§ Description of the task: For the entries below, the result should be an exact transcription of the lines from the one with "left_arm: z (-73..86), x" up to and including the one with "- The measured", and only those.

....

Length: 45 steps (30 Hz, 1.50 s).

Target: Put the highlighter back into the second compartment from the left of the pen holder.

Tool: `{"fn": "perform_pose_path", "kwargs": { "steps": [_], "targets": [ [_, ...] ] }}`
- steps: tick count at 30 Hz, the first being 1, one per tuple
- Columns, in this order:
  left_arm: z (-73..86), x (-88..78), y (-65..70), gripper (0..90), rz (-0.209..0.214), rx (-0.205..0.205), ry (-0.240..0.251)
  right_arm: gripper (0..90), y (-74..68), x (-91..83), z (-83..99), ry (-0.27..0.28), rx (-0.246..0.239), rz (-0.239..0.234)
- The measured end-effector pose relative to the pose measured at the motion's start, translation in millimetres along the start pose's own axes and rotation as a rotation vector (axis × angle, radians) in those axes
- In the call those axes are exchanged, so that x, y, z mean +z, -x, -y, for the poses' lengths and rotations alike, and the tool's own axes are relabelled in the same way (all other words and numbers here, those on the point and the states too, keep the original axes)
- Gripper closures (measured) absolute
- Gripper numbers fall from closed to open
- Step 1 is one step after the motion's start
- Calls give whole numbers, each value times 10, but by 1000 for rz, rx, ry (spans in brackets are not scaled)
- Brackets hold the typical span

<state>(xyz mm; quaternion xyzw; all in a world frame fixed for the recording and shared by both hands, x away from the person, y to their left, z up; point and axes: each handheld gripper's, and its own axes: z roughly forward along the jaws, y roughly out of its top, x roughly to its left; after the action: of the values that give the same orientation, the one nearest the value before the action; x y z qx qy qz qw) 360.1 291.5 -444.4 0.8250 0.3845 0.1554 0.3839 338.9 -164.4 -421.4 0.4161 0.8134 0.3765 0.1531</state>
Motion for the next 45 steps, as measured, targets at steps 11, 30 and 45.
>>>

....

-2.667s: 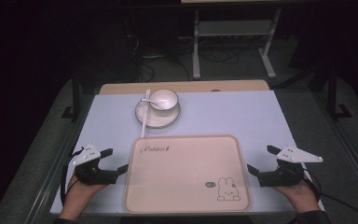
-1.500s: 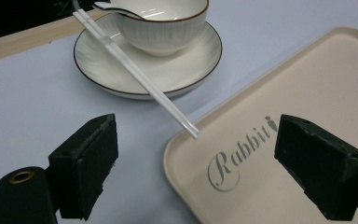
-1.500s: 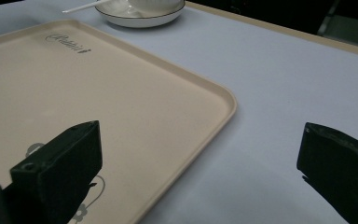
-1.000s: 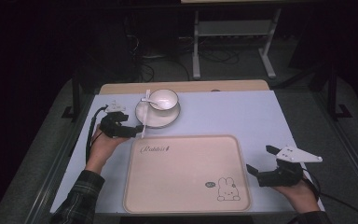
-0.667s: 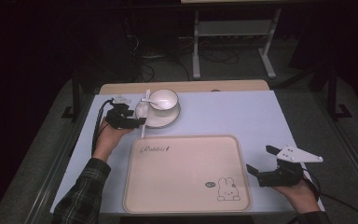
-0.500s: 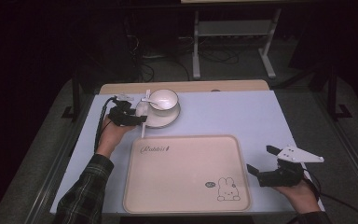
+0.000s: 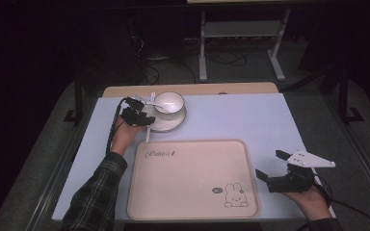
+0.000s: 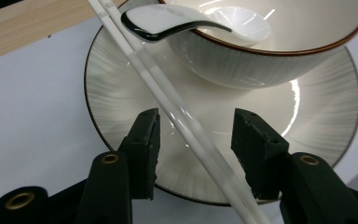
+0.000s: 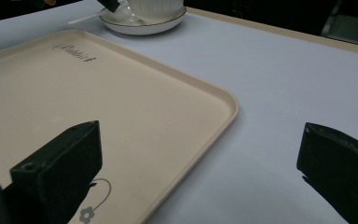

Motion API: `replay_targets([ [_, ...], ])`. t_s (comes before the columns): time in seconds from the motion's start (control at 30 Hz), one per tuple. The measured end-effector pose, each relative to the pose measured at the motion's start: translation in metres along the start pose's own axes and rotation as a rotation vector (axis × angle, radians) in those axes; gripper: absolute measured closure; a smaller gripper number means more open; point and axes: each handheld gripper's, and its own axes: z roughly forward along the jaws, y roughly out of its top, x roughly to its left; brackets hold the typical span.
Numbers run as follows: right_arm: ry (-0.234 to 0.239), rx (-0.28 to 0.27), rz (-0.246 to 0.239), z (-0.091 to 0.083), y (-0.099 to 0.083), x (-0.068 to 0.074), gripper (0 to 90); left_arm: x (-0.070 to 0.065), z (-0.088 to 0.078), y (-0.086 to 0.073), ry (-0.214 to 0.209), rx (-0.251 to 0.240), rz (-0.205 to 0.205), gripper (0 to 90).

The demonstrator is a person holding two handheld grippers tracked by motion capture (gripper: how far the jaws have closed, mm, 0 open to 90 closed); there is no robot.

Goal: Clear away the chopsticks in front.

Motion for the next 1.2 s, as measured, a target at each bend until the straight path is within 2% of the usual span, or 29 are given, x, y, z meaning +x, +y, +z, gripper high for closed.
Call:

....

§ Exercise solution:
  left_arm: z (-73..86), x (-88..78), y (-65..70), gripper (0..90), rz (-0.209..0.214), rx (-0.205..0.205), ry (-0.240..0.251)
  right_arm: gripper (0..90), y (-74..68), x (-91..83), z (-83..99), ry (-0.27..0.28), rx (-0.246..0.239), rz (-0.239..0.234)
- The measured end-effector pose relative to the pose measured at the motion's start, translation in millimetres along the start pose's own axes and rotation as a rotation vector (axis × angle, radians) in those axes

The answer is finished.